L’Iran rouvre le détroit d’Ormuz, Donald Trump se réjouit mais maintient le blocus naval tandis que le prix du pétrole chute de plus de 10% en dessous de 90 dollars. Le président des États-Unis annonce que l’accord avec Téhéran pour mettre fin à la guerre est à portée de main. Les négociations devraient reprendre lundi à Islamabad, au Pakistan, déjà site du premier cycle de pourparlers. Le sort de l’uranium iranien devient cependant une coïncidence : « Ce sera le nôtre », dit Trump, tandis que la République islamique le nie. Parmi de nombreux doutes, cette journée marque néanmoins un tournant potentiellement décisif dans la résolution du conflit, actuellement gelé par la trêve qui dure jusqu’au 21 avril.
L’Iran rouvre Ormuz, le pétrole s’effondre
L’Iran, après le cessez-le-feu entre le Liban et Israël, rouvre le détroit au « passage à tous les navires commerciaux ». La route fondamentale pour 20 % du commerce mondial du pétrole est à nouveau opérationnelle et l’effet est immédiat : le prix du pétrole brut chute à 88 dollars dans un soupir de soulagement mondial. La reprise du trafic sera progressive, mais le feu vert fait sourire les marchés et dissipe les nuages à l’horizon : l’urgence énergétique s’éloigne et on s’attend à une baisse des prix de l’essence et du diesel à la pompe.
Trump déchaîné
La fumée blanche libère Trump, qui se transforme en un fleuve déchaîné avec des publications sur les réseaux sociaux et des déclarations dans les journaux du monde entier. « L’Iran a rouvert le détroit et ne le fermera plus jamais », affirme Trump qui revendique le résultat comme un succès pour les stars and stripes.
« Cet accord n’est en aucun cas subordonné à la question libanaise, mais les Etats-Unis travailleront séparément avec le Liban et traiteront la situation du Hezbollah de manière appropriée. Israël ne bombardera plus le Liban », a-t-il déclaré, imposant des limites explicites au Premier ministre israélien Benjamin Netanyahu.
Le blocus naval demeure
Il y a un détail : les États-Unis maintiendront un blocus naval dans le détroit. « Le blocus naval restera en vigueur contre l’Iran jusqu’à la signature de l’accord. Ce processus devrait se développer très rapidement, la plupart des points ont déjà été négociés », estime le président américain. Les contacts entre les parties se poursuivent, avec la médiation du Pakistan, et le nouveau sommet est imminent. Selon le New York Times, les délégations discuteront sur la base d’un protocole d’accord de trois pages qui décrit les grandes lignes de l’accord de paix qui sera finalisé dans un délai de deux mois.
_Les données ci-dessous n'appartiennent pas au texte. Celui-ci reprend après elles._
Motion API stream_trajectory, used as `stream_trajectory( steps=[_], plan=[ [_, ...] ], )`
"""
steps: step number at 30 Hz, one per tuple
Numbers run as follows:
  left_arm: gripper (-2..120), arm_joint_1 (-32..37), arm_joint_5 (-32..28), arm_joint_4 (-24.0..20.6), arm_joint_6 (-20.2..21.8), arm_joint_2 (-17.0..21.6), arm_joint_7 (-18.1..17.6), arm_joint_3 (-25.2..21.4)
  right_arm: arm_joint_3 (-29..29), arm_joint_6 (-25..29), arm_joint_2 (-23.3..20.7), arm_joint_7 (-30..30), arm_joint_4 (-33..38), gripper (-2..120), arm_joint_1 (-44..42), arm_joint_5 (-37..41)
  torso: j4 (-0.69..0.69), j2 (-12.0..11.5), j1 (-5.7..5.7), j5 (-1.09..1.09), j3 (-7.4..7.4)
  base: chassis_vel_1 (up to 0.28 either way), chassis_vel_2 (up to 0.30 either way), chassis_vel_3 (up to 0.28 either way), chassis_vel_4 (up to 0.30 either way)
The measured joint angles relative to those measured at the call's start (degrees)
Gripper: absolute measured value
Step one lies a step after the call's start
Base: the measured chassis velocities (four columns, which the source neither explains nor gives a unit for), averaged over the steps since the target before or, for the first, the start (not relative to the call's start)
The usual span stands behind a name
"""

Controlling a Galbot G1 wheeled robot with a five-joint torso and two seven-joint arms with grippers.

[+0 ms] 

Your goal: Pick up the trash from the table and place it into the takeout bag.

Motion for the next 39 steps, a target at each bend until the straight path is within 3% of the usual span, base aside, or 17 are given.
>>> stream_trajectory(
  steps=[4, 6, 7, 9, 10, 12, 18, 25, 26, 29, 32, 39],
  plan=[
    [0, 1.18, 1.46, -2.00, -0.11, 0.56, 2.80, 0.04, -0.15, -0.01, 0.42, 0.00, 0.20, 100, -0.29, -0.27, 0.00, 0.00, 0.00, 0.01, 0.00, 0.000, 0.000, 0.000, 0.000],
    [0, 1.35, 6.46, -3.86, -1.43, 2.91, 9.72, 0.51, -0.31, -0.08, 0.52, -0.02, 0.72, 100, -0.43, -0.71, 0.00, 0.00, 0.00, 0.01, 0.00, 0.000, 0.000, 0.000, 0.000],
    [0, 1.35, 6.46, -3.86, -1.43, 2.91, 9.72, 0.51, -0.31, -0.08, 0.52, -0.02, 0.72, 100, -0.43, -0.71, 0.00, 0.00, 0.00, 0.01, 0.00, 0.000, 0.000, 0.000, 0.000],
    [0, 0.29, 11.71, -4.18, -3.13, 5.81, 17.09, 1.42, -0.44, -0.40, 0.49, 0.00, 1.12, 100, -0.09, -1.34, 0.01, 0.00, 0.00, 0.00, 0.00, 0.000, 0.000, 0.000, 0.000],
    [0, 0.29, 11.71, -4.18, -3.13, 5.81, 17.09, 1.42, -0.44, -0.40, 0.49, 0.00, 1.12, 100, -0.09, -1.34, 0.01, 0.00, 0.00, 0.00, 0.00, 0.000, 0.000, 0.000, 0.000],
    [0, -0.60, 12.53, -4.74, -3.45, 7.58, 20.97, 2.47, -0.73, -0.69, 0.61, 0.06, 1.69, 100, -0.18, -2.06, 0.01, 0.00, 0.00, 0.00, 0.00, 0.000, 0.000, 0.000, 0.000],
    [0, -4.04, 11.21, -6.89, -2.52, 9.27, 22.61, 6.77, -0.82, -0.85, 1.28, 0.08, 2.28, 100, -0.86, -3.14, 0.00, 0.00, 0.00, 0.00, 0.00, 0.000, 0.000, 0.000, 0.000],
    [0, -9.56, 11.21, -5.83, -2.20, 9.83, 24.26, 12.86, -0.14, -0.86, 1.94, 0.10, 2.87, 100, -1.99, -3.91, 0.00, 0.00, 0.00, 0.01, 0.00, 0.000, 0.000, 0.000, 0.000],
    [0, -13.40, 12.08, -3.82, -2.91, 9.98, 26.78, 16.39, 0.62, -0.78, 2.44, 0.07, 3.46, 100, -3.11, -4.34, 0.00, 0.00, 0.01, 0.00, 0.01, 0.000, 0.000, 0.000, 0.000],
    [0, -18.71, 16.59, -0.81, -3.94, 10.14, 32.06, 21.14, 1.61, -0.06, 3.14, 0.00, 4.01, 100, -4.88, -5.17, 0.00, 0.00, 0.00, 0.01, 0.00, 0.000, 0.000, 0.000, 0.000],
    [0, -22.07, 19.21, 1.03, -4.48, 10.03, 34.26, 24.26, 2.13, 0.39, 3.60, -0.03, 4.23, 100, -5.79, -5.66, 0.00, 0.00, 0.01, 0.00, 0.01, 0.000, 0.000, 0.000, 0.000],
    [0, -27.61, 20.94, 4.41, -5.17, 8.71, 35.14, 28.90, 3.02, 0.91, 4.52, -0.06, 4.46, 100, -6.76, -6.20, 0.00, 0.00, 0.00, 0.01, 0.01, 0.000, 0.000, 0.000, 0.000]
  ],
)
En attendant un nouveau cycle de négociations, Téhéran contredit le discours triomphaliste de Trump : « Si le blocus américain se poursuit, il sera considéré comme une violation du cessez-le-feu et le détroit d’Ormuz restera fermé », indique une source à l’agence Fars. C’est une menace infondée, c’est un message envoyé par ceux qui veulent sortir vainqueurs du conflit : ce n’est pas Trump qui dicte les conditions. Selon le même schéma, l’Iran souligne que le détroit a été rouvert, mais que le trafic sera toujours coordonné par les Pasdaran.
Le nœud de l’uranium, les certitudes de Trump et le déni de Téhéran
Le principal problème, en réalité, est représenté par l’uranium enrichi à 60 % que possède l’Iran. Le matériel, environ 400 kilos, peut atteindre le seuil d’enrichissement de 90 %, nécessaire pour une utilisation dans le secteur militaire, par des étapes relativement simples. Trump répète que les États-Unis acquerront de la « poudre nucléaire » et le feront sans payer à Téhéran la somme de 20 milliards de dollars supposée par Axios. « Nous irons en Iran sans hâte, avec de gros engins, et commencerons à creuser. Nous ramènerons la poussière nucléaire aux Etats-Unis. Elle sera récupérée très prochainement », affirme le président avec assurance.
La situation, en réalité, n’est pas encore définie. La chaîne de télévision israélienne Kan TV, sur la base d’informations fournies par des sources de Tel-Aviv, a dressé un tableau plus complexe. A Téhéran, il n’y aurait pas d’accord entre les différentes âmes du régime. Dans le même temps, le ministère iranien des Affaires étrangères a haussé la voix : les stocks ne seront transférés « nulle part. L’uranium enrichi de l’Iran ne sera transféré nulle part », répète Esmaeil Baqaei, porte-parole du ministère iranien des Affaires étrangères, à la télévision d’État. « Je tiens à souligner que l’uranium enrichi iranien ne sera en aucun cas transféré nulle part. Tout comme le sol iranien est important et sacré pour nous, cette question est d’une grande importance pour nous », précise-t-il.